AudioDB Tutorial 03 – Hip-hop History

The Question

Radio programs detailing the history of Hip-hop have been produced; we are interested to discover whether and/or where in those programs a particular excerpt of NY State of Mind by Nas can be found.

Feature Extraction

We use fftExtract to generate 20-bin MFCC features at 100ms hopsize for the radio programs from The Rub; additionally, we produce power features for each of these programs. Specifically, for each wav file (named TheRubYYYY.wav), we run

fftExtract -m 20 -p rub.plan TheRubYYYY.wav TheRubYYYY.mfcc20
fftExtract -P -p rub.plan TheRubYYYY.wav TheRubYYYY.power

and the default FFT window/hop/frame parameters for fftExtract are those for 100ms frames.

Creating The Database

audioDB -N TheRub.adb
audioDB -L TheRub.adb
audioDB -P TheRub.adb

for file in TheRubYYYY.wav
do
  audioDB -d TheRub.adb -I -f ${file%wav}mfcc20 -w ${file%wav}power
done

we do not provide a -k flag, so the database key defaults to the name f the feature file.

Formulating the Query

We take the NY State of Mind track, extract features and power using fftExtract as before, and then use those feature/power files (without inserting them) to query the database using the nsequence query type.

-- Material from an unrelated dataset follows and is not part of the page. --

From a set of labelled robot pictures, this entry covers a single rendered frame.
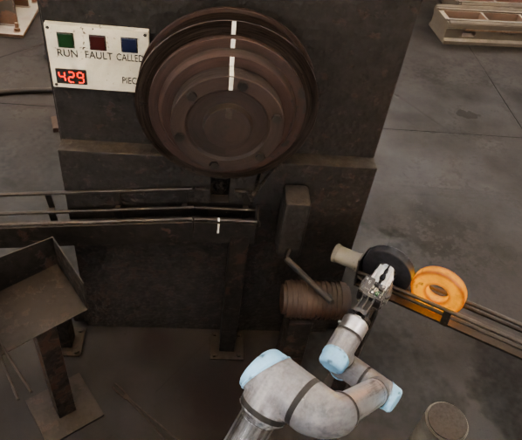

audioDB -d TheRub.adb -Q nsequence -f nystateofmind.mfcc20 -w nystateofmind.power -l 50 -p 0

This returns, for up to 10 (default -r value) ‘tracks’ in the database, a list of the 10 (default -n value) closest sequences to the query sequence (the 30-frame/3-second section starting 50 frames/5 seconds into the track).

TheRub1994.mfcc20 1.09787
0.963232 0 3681
1.02938 0 3709
1.08401 0 3596
1.09635 0 3680
1.09665 0 3624
1.12298 0 3677
1.13152 0 4934
1.14924 0 3676
1.14933 0 3679
1.15602 0 4963
TheRub1990.mfcc20 1.10122
1.08308 0 55845
1.08515 0 55873
1.09193 0 55846
1.09672 0 55851
1.10024 0 55874
1.10042 0 55850
1.10298 0 55859
1.11082 0 55865
1.11108 0 55842
1.12982 0 55844
1979therub.mfcc20 1.15303
1.12199 0 15676
1.13555 0 15675
1.14327 0 15635
1.15129 0 15604
1.15498 0 15125
1.157 0 15140
1.16068 0 15602
1.16683 0 15658
1.16699 0 15144
1.17168 0 15488

The way to read these results is as follows: each individual program in the database has a summary entry, ordered by the average distance of the 10 closest points to the query. These 10 closest points are then ordered by distance, with the query position and database track position of the match (in frames) following.

In this case, the closest match is at 368.1 seconds (6:08) into the 1994 programme, which is indeed a performance of the same track.

Note: on systems with lots of memory, replacing the -p 0 query specifier with -e searches the database with all possible 30-frame sequences, rather than a single one. Unfortunately, the memory requirements for this are high. Alternatively, do multiple single runs and aggregate after-the-fact.